Pumpkin coffee cake has its origins in American home baking traditions, especially popular during the fall season. The Pioneer Woman’s version keeps things simple yet irresistible — using pumpkin puree, cinnamon, and nutmeg for warmth, and finishing it with a crumbly streusel and sweet glaze. It’s the kind of recipe that makes you want to slow down and savor every bite.
All-purpose flour (2 cups)
Baking powder (1 tsp)
Baking soda (½ tsp)
Salt (½ tsp)
Ground cinnamon (2 tsp)
Ground nutmeg (½ tsp)
Pumpkin puree (1 cup, not pie filling)
Brown sugar (¾ cup, packed)
Granulated sugar (½ cup)
Vegetable oil (½ cup)
Eggs (2 large)
Vanilla extract (1 tsp)
Milk (¼ cup)
All-purpose flour (¾ cup)
Brown sugar (½ cup, packed)
Ground cinnamon (1 tsp)
Butter (½ cup, cold and cubed)
Powdered sugar (½ cup)
Milk (1–2 tbsp)
Vanilla extract (¼ tsp)
Preheat your oven to 350°F (175°C). Grease a 9×9-inch baking pan or line it with parchment paper.
In a small bowl, mix flour, brown sugar, and cinnamon.

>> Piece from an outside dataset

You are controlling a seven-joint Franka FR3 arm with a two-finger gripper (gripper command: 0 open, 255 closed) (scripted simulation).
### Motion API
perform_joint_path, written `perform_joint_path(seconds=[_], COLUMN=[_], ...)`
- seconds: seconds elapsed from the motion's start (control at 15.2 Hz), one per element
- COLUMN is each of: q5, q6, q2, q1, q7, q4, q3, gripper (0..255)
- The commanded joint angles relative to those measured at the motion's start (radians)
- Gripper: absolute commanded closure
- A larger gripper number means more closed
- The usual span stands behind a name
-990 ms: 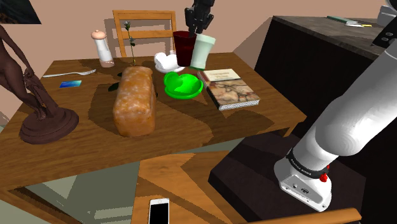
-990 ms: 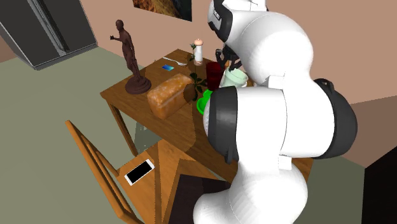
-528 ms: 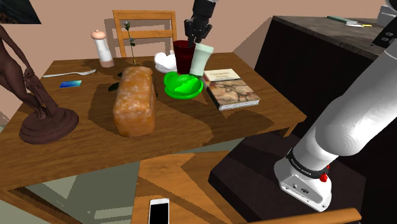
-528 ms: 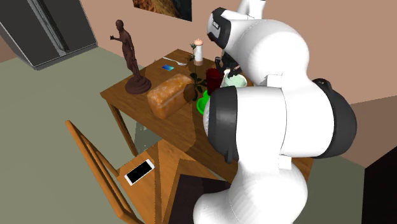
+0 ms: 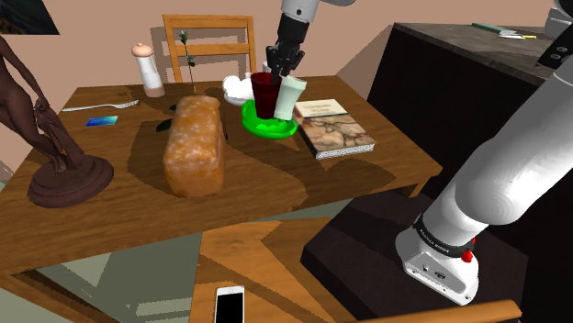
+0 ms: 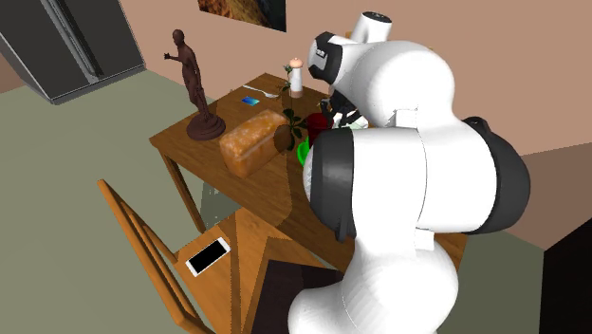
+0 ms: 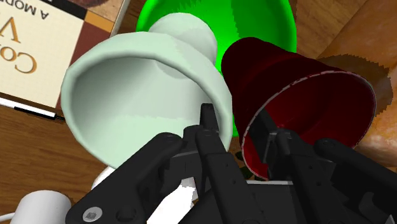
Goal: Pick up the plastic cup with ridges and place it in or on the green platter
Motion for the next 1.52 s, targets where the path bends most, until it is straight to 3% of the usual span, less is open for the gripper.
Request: perform_joint_path(seconds=[0.0, 0.4, 0.46, 0.79, 1.06, 1.45], q5=[0.001, 0.001, 0.001, 0.001, -0.006, -0.006], q6=[0.010, 0.010, 0.010, 0.010, -0.112, -0.112], q2=[0.001, 0.001, 0.001, 0.001, -0.030, -0.030], q1=[0.001, 0.001, 0.001, 0.001, -0.010, -0.010], q7=[-0.001, -0.001, -0.001, -0.001, 0.002, 0.002], q4=[-0.008, -0.008, -0.008, -0.008, 0.081, 0.081], q3=[0.001, 0.001, 0.001, 0.001, -0.011, -0.011], gripper=[255, 255, 0, 0, 0, 0])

Cut in cold butter using a fork or pastry cutter until the mixture becomes crumbly. Set aside.
In a large bowl, whisk together flour, baking powder, baking soda, salt, cinnamon, and nutmeg.
In another bowl, whisk together pumpkin puree, brown sugar, granulated sugar, oil, eggs, vanilla extract, and milk until smooth and well combined.
Add the dry mixture to the wet mixture and stir until just combined. Pour half of the batter into the prepared pan, sprinkle with half the streusel, then add the remaining batter and top with the remaining streusel.
Bake for 35–40 minutes, or until a toothpick inserted in the center comes out clean.
Let the cake cool slightly. Drizzle the optional glaze over the top before slicing and serving.